- YOUR OBJECTIVE:
For the material below, set down exactly the lines between the one containing "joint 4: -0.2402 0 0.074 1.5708" and the last line, both included, leaving every picture out.
··········
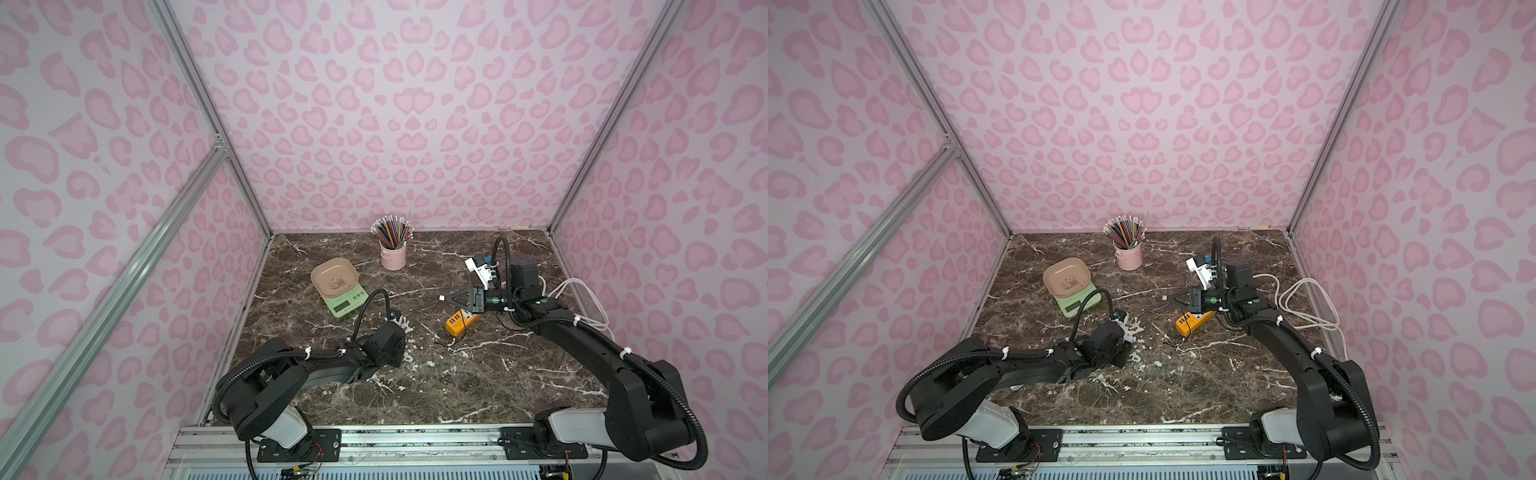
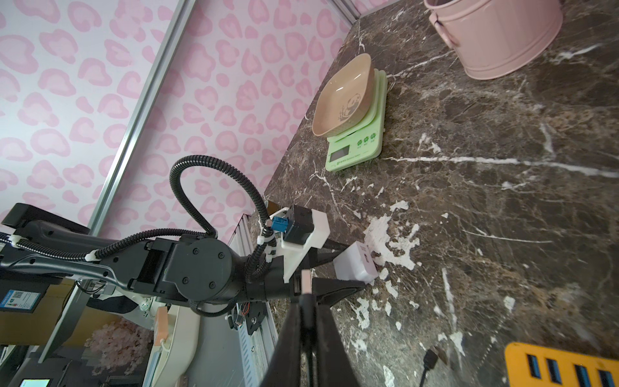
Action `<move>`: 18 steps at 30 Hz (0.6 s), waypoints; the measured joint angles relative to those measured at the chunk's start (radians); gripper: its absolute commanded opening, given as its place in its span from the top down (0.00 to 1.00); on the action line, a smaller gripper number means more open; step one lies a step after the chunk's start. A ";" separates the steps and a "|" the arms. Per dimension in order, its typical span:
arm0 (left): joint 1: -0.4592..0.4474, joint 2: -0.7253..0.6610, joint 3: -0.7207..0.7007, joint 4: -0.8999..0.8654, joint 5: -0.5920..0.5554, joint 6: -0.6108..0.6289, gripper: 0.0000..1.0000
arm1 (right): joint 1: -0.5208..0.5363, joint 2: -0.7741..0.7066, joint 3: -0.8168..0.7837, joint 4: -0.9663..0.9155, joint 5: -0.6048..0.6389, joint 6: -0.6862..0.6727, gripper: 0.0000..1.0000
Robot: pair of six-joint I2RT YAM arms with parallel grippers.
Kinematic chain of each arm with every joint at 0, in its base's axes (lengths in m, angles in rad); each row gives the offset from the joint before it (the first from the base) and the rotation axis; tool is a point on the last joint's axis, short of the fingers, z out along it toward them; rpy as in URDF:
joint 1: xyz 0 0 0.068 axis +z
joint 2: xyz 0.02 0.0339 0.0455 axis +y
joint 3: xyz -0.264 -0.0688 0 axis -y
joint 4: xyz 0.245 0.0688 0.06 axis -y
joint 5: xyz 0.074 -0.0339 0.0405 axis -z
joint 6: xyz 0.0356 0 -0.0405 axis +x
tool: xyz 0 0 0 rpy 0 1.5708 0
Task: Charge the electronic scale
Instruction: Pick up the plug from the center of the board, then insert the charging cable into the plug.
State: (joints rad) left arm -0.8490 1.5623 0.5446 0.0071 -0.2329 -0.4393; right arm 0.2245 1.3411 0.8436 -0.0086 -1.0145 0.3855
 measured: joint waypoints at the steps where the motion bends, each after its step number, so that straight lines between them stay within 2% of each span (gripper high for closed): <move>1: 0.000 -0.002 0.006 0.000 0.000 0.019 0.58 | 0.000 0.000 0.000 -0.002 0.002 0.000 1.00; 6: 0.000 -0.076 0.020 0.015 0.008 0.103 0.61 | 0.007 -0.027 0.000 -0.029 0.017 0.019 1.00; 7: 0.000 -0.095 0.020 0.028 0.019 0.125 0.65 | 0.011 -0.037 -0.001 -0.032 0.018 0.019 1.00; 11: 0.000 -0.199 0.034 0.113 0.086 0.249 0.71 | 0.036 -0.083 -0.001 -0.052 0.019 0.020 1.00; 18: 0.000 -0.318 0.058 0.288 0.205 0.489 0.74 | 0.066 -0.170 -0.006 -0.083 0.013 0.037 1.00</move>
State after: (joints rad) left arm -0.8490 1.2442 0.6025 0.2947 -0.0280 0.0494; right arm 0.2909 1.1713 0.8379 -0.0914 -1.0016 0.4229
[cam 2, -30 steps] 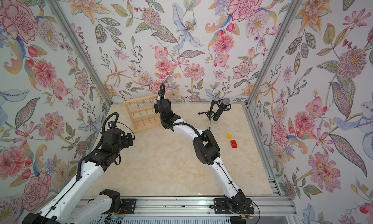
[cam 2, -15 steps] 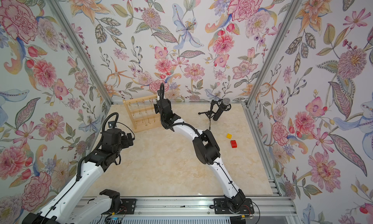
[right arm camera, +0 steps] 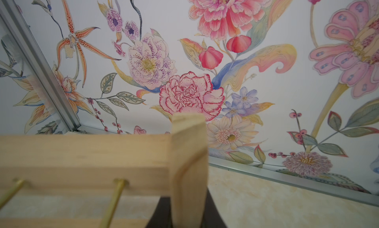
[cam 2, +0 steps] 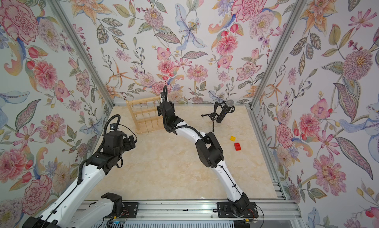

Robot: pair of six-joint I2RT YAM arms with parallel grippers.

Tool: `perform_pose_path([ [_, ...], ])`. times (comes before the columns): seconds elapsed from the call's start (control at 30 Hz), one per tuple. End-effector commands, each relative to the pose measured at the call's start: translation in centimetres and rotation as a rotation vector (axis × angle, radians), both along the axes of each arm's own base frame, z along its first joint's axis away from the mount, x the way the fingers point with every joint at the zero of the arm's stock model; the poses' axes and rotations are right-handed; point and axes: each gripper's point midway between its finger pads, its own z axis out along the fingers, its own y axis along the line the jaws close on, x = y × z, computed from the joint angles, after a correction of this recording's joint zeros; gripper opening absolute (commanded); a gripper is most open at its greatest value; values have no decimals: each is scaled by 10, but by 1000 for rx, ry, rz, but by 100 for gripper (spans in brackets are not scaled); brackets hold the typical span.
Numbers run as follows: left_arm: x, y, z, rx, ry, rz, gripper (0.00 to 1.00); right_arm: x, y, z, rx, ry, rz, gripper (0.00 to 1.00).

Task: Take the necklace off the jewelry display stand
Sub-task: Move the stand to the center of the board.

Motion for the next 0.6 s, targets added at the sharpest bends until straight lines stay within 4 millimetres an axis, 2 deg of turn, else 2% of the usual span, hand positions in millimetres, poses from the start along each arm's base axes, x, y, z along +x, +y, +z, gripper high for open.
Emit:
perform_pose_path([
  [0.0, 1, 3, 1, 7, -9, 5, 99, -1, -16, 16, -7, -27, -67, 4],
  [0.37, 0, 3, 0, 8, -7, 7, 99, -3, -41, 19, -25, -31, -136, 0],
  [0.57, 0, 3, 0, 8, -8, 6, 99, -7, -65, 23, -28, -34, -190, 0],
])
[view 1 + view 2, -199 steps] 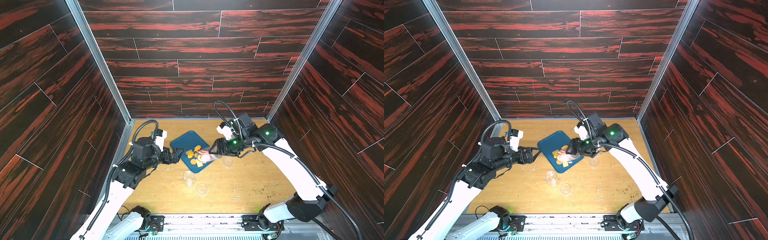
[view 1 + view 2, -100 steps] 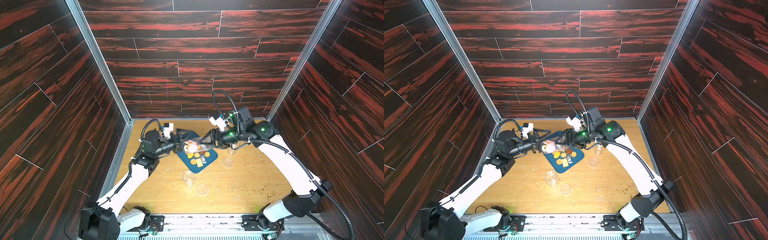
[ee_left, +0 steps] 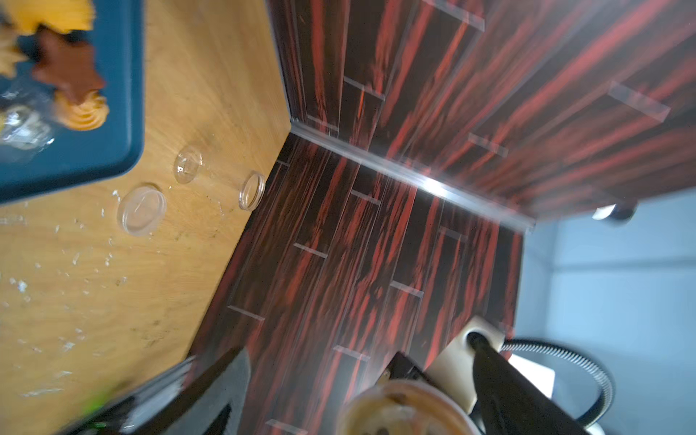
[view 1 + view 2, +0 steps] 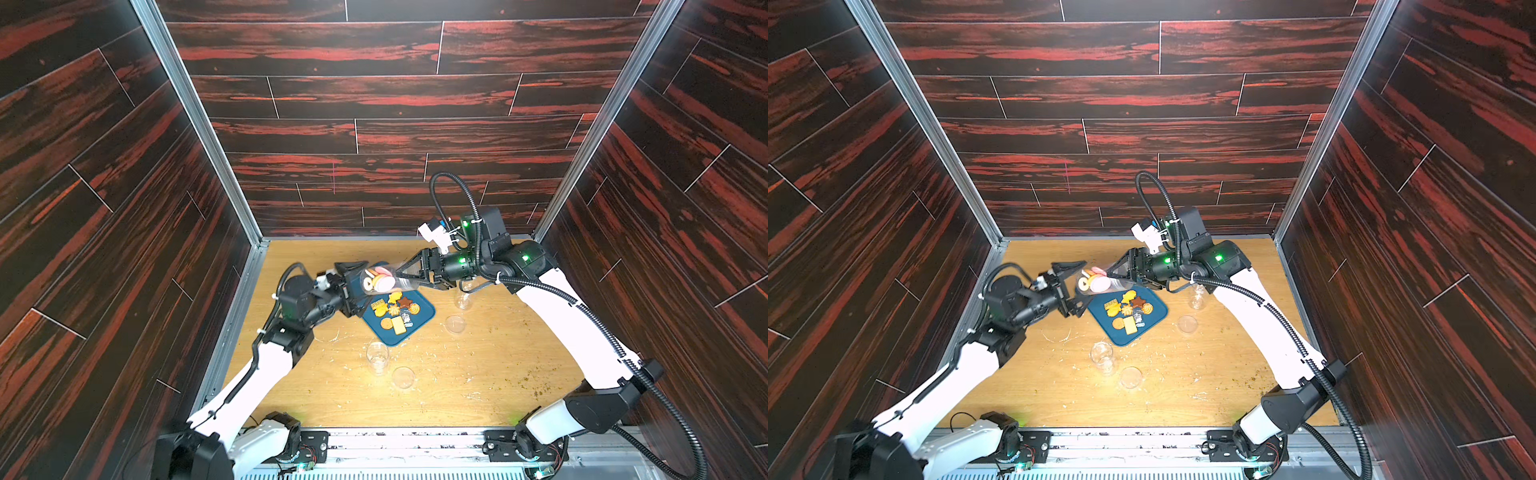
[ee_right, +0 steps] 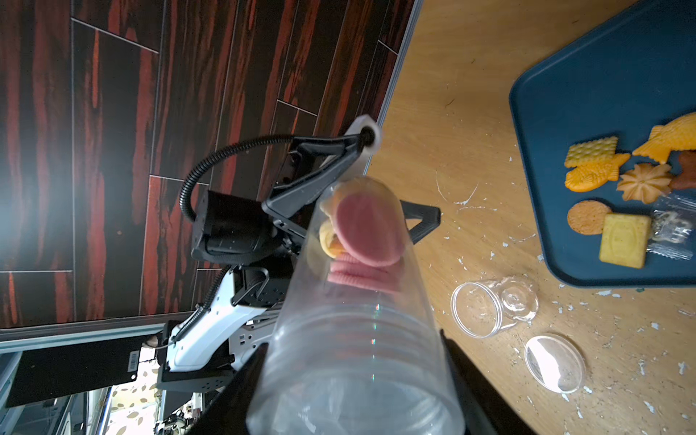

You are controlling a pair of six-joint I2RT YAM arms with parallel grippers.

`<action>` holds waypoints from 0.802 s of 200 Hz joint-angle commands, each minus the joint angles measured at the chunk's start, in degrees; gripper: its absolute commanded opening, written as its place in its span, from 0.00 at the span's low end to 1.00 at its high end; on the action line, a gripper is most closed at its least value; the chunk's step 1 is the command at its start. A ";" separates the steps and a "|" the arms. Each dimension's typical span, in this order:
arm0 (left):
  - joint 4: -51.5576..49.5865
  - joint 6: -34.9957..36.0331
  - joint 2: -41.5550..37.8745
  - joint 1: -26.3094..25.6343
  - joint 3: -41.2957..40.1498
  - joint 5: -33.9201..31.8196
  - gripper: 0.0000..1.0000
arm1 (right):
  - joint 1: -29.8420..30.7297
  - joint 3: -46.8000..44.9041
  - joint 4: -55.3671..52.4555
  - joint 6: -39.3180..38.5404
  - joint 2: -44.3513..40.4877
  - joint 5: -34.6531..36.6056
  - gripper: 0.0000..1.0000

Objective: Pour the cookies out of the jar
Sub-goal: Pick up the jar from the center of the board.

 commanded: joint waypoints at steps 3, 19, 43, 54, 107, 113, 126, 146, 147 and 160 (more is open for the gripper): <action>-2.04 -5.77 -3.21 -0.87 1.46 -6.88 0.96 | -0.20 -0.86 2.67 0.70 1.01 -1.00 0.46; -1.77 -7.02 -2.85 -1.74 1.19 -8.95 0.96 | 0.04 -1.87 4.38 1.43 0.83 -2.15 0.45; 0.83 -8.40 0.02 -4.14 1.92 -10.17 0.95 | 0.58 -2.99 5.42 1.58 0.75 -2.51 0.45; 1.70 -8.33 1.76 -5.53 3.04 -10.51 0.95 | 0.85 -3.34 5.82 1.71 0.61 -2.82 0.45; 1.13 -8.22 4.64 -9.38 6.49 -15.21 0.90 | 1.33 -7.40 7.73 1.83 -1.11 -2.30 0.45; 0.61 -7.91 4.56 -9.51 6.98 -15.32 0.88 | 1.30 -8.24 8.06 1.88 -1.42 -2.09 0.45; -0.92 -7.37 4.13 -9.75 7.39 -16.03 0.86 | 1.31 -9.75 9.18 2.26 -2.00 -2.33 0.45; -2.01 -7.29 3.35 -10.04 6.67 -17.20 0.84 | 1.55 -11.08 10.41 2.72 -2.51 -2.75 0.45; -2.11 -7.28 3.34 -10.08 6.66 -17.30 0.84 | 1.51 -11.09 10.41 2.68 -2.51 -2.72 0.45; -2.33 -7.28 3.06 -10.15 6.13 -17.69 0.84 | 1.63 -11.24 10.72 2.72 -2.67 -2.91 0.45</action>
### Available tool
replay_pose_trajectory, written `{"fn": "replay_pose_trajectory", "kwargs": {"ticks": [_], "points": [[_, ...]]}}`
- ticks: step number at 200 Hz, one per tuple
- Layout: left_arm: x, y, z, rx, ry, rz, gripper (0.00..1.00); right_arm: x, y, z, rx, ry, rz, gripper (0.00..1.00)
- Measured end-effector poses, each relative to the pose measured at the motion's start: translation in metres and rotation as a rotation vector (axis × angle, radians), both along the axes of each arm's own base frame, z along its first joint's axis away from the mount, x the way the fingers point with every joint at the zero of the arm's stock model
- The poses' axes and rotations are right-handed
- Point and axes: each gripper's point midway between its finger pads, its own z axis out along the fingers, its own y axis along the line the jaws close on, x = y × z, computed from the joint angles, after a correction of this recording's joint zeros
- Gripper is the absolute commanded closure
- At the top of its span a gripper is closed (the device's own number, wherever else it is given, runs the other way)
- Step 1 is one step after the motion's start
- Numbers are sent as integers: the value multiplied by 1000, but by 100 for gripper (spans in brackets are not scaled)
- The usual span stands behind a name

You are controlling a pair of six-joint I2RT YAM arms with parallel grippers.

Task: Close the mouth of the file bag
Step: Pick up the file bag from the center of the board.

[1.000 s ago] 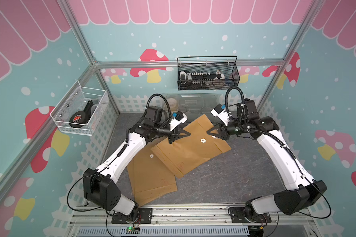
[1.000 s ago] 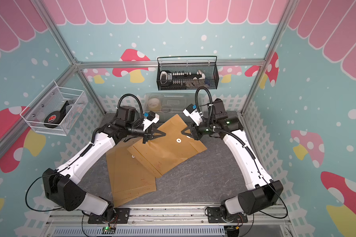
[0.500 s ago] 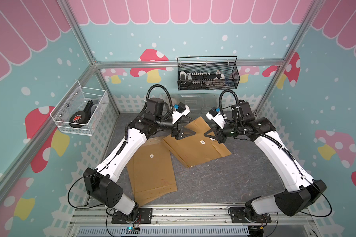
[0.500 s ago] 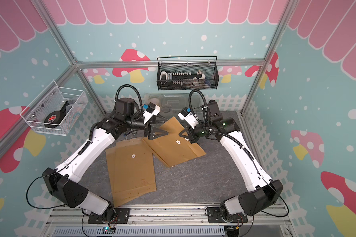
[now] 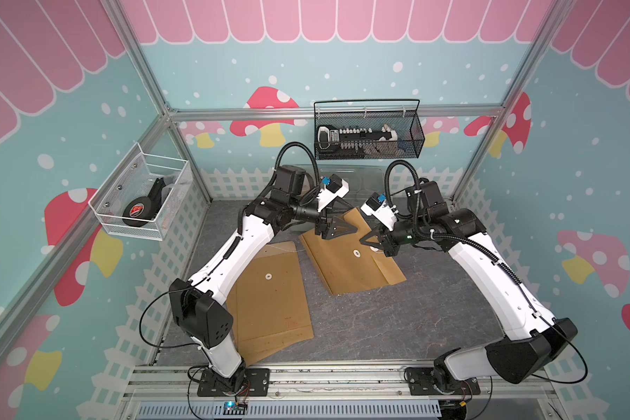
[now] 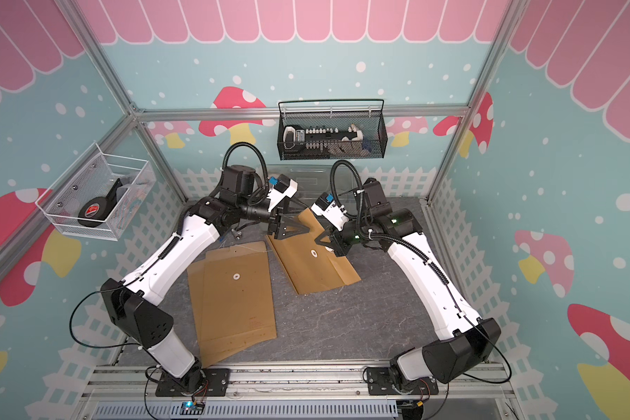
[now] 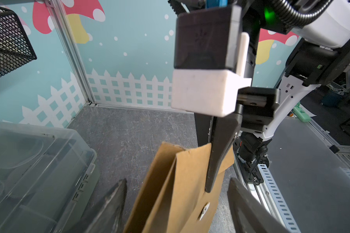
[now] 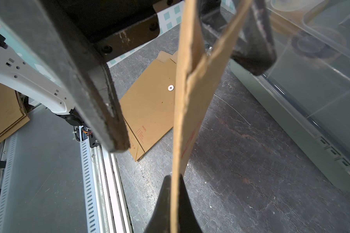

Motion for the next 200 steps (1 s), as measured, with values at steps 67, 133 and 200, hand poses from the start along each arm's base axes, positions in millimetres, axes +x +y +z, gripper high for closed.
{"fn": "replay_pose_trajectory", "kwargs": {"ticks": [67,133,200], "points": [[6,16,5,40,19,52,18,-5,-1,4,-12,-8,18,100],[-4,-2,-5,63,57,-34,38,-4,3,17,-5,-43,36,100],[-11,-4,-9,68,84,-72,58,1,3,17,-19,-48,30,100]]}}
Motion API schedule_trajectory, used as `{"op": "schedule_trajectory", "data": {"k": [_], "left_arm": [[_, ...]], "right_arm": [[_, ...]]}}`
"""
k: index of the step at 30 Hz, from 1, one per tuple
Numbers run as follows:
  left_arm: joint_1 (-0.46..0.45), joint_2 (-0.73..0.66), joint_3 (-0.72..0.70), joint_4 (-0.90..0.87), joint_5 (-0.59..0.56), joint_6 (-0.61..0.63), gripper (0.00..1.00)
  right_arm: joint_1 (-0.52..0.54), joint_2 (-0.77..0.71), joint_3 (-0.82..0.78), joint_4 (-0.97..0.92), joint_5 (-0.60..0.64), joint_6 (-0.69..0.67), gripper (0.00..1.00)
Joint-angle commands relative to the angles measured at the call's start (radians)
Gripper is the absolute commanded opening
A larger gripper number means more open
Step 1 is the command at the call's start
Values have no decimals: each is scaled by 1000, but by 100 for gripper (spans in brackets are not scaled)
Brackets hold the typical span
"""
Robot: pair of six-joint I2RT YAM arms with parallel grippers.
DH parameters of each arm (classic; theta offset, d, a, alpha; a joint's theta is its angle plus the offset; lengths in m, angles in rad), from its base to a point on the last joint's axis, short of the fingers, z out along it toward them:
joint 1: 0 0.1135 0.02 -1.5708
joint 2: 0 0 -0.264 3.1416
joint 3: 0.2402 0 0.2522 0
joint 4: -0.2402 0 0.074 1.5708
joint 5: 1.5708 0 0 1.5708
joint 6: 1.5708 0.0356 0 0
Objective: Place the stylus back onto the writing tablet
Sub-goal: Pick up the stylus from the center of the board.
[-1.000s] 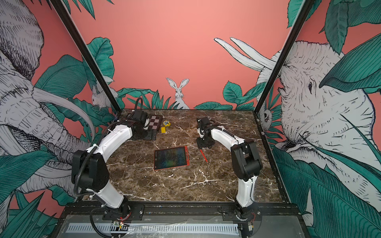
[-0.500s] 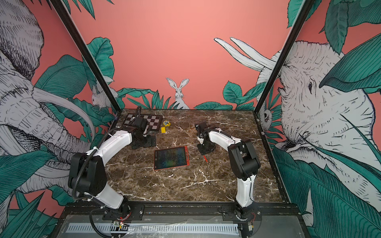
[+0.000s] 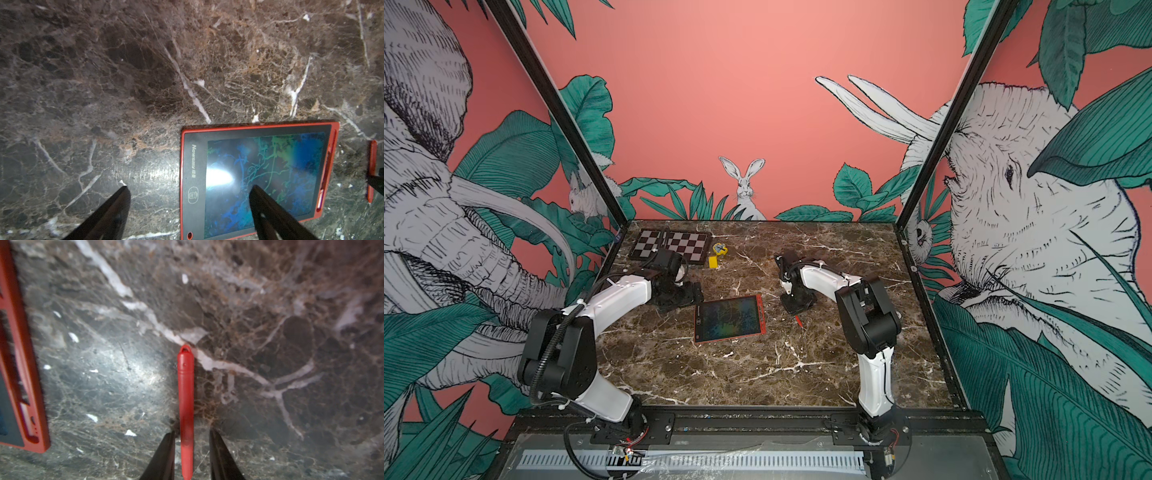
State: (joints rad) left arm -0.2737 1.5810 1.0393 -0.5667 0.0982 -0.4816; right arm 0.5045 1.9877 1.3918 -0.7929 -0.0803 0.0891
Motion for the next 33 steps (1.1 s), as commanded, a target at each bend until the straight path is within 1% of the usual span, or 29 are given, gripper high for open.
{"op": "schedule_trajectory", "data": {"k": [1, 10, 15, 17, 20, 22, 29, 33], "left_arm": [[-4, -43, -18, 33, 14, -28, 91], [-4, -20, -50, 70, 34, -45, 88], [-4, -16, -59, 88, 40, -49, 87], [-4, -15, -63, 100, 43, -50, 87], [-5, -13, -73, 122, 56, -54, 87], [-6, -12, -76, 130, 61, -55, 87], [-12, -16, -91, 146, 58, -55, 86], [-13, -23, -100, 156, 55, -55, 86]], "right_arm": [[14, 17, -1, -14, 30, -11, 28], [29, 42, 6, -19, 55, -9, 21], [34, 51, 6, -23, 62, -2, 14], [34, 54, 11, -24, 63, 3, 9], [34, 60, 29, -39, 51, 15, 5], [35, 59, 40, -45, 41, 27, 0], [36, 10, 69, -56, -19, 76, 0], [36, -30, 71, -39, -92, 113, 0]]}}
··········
- SOLUTION FOR THIS TASK:
joint 4: -0.2402 0 0.074 1.5708
joint 5: 1.5708 0 0 1.5708
joint 6: 1.5708 0.0356 0 0
Objective: Place the stylus back onto the writing tablet
Sub-goal: Pick up the stylus from the center of the board.
[-1.000s] 
[-0.500s] 
[+0.000s] 
State: (joints rad) left arm -0.2737 1.5810 1.0393 -0.5667 0.0982 -0.4816; right arm 0.5045 1.9877 1.3918 -0.7929 -0.0803 0.0891
Motion for the next 33 steps (1.1 s), as commanded, a target at each bend until the straight path is within 1% of the usual span, or 29 are given, gripper high for open.
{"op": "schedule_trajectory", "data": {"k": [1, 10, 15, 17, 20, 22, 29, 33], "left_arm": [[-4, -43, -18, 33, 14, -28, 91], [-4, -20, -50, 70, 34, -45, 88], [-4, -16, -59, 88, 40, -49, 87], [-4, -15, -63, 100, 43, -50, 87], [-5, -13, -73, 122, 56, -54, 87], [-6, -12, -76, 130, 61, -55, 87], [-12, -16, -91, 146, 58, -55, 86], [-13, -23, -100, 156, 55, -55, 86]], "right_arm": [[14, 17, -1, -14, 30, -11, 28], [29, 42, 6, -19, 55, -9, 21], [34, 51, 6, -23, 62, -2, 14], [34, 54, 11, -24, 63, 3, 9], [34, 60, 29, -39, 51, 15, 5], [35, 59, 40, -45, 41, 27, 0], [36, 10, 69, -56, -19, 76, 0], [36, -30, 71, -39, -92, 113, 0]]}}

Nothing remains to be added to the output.